ともすると、会津戦争ばかりが取り上げられるが、天誅組の変や禁門戦争を鎮圧し、都を護った会津藩の功績は大きい。

北原は禁門戦争を、また戊辰の役では若松城を守り戦った。瓦解後は工部省に、のち初代長崎市長、東京下谷区長を務める。浜松には晩年隠棲した。大島と同じ天保13年(1842)生まれ。通称半助。大正2年(1913)7月24日、72才没。

帰りに築山の墓所に詣でた(=写真)。右手の看板に詳しい解説があり、築山切腹は未だに謎と書かれていた。戒名は[清池院殿潭月秋天大禅定法尼]。天正7年8月29日(1579・9・29)、38才没。父は関口親永、母は今川義元妹。



築山の墓は戦災で焼失し、昭和53年四百年忌に復原されたもの。

左手に家康の異父弟松平源三郎康俊の墓もある(=写真)。天正14年4月3日(1586・5・21)没。裏面に[松平大蔵少輔源勝以これを造立す]と刻む。



残念ながら中島登の墓天林寺までは行けなかった。後で調べてみると幕臣の墓があったようで、下調べの不完全さが露呈してしまった。見つからなかった、足を伸ばせなかった幕臣の墓とともにまたの機会に訪れたい。

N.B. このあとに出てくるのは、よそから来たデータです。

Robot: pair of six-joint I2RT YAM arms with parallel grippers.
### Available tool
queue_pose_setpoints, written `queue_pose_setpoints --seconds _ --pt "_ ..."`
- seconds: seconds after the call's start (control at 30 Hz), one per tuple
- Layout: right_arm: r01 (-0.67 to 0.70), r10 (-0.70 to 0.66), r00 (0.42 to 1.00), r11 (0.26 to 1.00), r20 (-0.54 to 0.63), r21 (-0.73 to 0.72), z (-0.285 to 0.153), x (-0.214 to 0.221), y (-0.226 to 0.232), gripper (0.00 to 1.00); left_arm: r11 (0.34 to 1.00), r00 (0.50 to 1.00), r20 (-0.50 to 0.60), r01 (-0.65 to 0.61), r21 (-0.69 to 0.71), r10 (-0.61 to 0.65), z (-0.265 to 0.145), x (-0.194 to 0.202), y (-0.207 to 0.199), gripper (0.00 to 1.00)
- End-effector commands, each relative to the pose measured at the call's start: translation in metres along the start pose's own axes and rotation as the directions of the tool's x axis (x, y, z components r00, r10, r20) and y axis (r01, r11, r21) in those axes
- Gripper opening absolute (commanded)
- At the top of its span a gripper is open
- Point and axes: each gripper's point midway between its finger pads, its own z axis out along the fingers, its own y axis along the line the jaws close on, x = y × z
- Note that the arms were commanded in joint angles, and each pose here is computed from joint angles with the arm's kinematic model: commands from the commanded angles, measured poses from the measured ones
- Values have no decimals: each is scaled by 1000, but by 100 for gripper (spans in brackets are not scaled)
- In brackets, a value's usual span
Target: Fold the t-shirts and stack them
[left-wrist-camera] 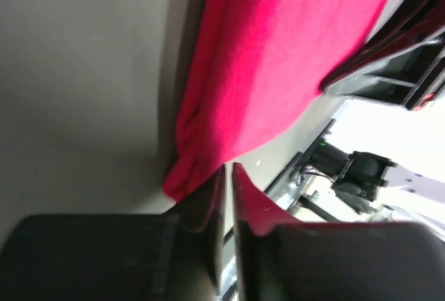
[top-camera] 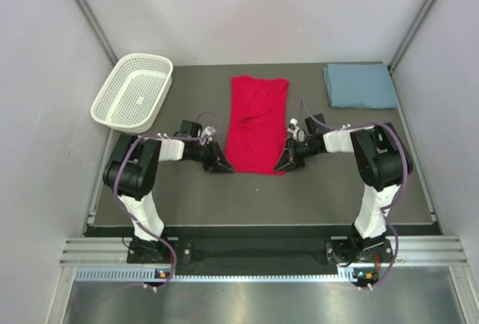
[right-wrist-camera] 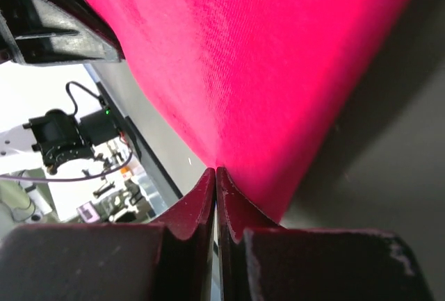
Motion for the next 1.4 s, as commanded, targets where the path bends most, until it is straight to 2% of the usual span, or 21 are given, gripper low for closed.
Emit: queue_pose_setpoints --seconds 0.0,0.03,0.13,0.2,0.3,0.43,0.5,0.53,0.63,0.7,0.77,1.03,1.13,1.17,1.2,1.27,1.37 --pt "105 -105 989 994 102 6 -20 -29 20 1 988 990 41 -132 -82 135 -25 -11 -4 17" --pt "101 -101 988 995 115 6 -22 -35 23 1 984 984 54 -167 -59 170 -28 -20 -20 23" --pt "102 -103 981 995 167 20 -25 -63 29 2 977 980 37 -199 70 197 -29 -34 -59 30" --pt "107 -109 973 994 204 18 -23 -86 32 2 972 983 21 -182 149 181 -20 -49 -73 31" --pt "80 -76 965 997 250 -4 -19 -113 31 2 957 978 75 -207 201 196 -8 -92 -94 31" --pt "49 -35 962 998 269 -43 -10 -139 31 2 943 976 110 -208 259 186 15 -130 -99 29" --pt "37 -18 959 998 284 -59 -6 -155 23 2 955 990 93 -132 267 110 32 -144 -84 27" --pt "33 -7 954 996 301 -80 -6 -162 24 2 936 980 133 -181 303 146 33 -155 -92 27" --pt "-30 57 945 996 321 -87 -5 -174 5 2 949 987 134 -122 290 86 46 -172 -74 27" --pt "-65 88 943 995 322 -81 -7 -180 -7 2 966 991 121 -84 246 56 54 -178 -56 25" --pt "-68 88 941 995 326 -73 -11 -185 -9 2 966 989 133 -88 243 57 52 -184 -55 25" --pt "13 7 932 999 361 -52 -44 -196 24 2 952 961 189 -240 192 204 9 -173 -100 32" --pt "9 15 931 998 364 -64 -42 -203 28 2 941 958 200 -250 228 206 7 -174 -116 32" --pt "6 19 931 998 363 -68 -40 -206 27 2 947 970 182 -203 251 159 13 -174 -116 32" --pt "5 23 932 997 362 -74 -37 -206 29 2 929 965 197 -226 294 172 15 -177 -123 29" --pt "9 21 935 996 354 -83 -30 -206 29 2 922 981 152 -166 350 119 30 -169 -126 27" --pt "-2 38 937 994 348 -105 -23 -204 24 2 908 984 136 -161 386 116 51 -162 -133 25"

西来院から浜松駅に戻る途中の中華料理店で昼食をとった。あまりの値段の安さに驚いてしまったが、頼んだチャーハンは肉や玉ねぎがゴロンと入っていて黒っぽく、チャーハンというよりヤキメシという感じであった。

最後に西郷局が生母である徳川二代将軍秀忠の産湯の井戸を訪ねた(=写真。遠州鉄道「遠州病院」駅入口左手)。ここから西に五百メートルのところが産湯の井戸と解説があるのになぜか井戸があったから、復元なのだろう。また、浜松城内という説もあると案内板に記載されていた。



静岡県西部の幕臣墓は中々足を運べずにいるが、最初に挙げた前田著書に載っていても墓が見つからないところがあり、刊行から年月も大分経過しているため、機会を見つけて少しずつ確認していきたい。